火事で焼け残った加賀藩糸魚川本陣の遺構
江戸時代初期、加賀藩・前田家が参勤交代の本陣として建てた建物の一部。扉を開けると加賀藩の家紋・梅鉢を目にすることができる。2016年の糸魚川大火で酒造りを行なっていた蔵は全焼したが、この建物は奇跡的に焼け残り往時を偲ぶことができる。

加賀藩の本陣跡だったことを物語る柱文字の写し
かつてここに加賀藩の糸魚川本陣があったことを示す立て札。歴史的に価値がある史蹟として認定された際に建てられた、一片約30㎝の角材に刻まれた文字を写したもの。
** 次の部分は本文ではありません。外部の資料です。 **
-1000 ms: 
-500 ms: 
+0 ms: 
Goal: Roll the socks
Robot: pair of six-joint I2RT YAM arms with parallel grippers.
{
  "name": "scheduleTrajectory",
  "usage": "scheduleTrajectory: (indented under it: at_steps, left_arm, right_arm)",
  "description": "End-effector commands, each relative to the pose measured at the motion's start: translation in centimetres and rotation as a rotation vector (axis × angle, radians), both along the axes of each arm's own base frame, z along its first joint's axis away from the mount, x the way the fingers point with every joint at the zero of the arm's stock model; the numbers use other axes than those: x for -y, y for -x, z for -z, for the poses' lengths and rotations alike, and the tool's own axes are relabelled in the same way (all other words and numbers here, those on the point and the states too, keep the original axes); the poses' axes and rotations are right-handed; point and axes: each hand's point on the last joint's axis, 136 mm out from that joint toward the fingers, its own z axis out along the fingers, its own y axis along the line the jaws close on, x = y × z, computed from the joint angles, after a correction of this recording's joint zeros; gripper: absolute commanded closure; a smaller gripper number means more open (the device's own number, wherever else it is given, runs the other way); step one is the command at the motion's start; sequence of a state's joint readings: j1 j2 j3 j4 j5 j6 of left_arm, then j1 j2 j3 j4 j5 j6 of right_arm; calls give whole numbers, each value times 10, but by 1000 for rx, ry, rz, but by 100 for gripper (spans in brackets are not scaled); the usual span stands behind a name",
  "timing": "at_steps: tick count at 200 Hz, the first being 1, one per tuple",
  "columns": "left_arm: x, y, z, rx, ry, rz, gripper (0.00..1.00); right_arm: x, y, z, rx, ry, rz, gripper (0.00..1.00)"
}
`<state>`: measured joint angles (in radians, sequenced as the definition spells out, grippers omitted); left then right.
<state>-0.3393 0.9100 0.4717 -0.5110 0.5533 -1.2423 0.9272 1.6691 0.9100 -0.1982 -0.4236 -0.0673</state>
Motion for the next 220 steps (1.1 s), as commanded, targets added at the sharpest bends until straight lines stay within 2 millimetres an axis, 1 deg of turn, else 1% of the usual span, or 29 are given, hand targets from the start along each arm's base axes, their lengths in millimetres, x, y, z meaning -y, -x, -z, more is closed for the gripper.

焼け残った加賀藩糸魚川本陣の建物の中に保管されていたため無事だった。今は醸造所の入口に置かれている。

日本酒の量り売りに使用されていた通い徳利
昔は酒を買いに来た客に、「通い徳利」と呼ばれる徳利に酒を入れて販売。一合、二合、一升などさまざまな大きさの徳利があった。徳利には銘柄名や醸造元名が書かれ、客側は空瓶を持ってまた買いに行き、何度も再利用して使われていた。火事のあと近所の方が「うちにあったから」と持って来てくれたもの。